Cornell engineers develop simple way to monitor multi-patient vital signs using radio waves
Engineers at Cornell University have developed a simple method for gathering a patient’s vital signs using radio waves. Radio Frequency Identification (RFID) tags use low-power radio frequencies and are similar to the anti-theft tags we find in department stores.
These ‘passive’ RFID tags require no batteries, and can transmit information such as heart rate, blood pressure, and breathing rates from multiple patients simultaneously.

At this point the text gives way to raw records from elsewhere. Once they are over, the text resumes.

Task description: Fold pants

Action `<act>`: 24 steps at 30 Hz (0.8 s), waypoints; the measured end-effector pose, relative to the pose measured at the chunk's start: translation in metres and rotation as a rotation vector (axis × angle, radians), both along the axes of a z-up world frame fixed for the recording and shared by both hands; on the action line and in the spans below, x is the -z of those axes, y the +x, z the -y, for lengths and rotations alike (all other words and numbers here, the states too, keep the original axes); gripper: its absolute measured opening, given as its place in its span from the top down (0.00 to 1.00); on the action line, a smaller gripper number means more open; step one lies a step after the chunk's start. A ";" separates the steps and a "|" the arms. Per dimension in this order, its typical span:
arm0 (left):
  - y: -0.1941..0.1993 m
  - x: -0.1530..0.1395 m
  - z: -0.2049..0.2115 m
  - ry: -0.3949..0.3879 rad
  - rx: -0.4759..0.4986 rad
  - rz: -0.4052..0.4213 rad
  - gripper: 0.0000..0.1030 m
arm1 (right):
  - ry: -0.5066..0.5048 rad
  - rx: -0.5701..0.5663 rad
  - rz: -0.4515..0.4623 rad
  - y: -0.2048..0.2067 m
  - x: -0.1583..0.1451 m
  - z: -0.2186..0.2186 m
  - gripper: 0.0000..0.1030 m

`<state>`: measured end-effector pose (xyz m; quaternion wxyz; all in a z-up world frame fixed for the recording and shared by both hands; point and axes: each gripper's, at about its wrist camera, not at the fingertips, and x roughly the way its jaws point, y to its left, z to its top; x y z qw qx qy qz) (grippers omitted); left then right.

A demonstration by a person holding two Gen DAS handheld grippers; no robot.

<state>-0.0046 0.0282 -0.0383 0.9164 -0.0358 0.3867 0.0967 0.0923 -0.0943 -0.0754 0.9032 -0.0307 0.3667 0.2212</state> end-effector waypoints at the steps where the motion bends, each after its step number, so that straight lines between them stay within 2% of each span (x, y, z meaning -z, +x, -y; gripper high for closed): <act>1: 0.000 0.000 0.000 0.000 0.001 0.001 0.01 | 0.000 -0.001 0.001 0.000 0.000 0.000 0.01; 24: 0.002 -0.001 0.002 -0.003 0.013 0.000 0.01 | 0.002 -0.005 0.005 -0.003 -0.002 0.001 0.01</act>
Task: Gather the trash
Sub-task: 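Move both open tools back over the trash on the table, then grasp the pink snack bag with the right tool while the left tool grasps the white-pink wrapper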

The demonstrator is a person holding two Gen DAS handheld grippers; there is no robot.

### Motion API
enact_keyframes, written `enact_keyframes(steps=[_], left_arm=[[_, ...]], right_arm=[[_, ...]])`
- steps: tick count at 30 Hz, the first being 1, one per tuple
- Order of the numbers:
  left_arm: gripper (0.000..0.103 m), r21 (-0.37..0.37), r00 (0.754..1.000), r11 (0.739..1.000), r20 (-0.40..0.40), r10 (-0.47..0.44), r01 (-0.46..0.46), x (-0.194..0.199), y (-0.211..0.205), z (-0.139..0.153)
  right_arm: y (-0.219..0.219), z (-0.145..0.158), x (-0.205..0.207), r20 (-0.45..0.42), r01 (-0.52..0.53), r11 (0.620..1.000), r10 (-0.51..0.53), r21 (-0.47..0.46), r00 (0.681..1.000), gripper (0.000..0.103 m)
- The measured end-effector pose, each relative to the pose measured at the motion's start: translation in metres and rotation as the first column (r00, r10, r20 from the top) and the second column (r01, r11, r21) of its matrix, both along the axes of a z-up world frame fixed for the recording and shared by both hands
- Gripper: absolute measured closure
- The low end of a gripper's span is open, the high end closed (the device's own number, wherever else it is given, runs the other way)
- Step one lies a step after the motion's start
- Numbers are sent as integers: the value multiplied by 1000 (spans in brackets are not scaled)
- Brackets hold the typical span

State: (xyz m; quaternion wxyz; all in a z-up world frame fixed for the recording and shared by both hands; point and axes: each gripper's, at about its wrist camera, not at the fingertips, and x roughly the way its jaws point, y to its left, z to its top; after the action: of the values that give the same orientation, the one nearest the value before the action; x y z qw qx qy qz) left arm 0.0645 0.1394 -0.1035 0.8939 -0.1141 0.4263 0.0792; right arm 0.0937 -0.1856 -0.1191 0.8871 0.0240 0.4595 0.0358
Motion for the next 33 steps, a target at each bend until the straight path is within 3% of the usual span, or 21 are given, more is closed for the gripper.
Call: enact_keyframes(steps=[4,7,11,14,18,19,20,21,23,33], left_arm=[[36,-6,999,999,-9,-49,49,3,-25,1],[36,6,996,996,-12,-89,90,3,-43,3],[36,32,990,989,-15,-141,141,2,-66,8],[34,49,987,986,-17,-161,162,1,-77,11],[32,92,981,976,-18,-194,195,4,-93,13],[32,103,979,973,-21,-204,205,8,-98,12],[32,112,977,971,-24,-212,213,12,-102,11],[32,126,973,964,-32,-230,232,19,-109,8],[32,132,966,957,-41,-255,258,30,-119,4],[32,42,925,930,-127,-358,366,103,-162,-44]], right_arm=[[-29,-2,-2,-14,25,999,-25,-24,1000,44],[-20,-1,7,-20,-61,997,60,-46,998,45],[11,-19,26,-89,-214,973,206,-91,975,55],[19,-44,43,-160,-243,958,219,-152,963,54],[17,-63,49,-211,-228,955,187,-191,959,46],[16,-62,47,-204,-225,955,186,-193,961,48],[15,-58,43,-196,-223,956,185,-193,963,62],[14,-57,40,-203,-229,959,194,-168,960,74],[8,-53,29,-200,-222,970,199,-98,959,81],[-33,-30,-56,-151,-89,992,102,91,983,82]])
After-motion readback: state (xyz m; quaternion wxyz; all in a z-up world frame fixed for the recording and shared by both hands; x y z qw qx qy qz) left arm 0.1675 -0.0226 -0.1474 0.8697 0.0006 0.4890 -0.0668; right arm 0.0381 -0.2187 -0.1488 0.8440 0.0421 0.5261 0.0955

By measuring internal body motion, such as a heart as it beats or blood as it pulses under the skin, the tags pick up on remotely-powered electromagnetic energy supplied by a central reader.
The tags then use a new concept called ‘near-field coherent sensing’ wherein the body’s mechanical motions (heartbeat, etc.) modulate radio waves that are bounced off the body and internal organs by the RFID tags, which are then bounced back to an electronic reader located elsewhere in the room. Each tag transmits a unique ID with its signal, allowing up to 200 people to be monitored simultaneously.
This means that hospital emergency rooms can monitor multiple patients more efficiently, and Edwin Kan, professor of electrical and computer engineering at Cornell, says that the signal is as accurate as an electrocardiogram or a blood pressure cup. Kan believes that the technology can also be used to measure bowel movement, eye movement, and many other internal mechanical motions produced by the body.
Researchers are already looking into embedding RFID chips into clothing to monitor health in real time, with little or no effort required by the user. Engineers have also developed a method of embroidering the tags directly onto clothing using fibers coated with nanoparticles. Paired with a cell phone, vital signs can be transmitted for remote medical monitoring by medical personnel.
The system is detailed in the open-access paper ‘Monitoring Vital Signs Over Multiplexed Radio by Near-Field Coherent Sensing’, published online in November 2017 by the journal Nature Electronics.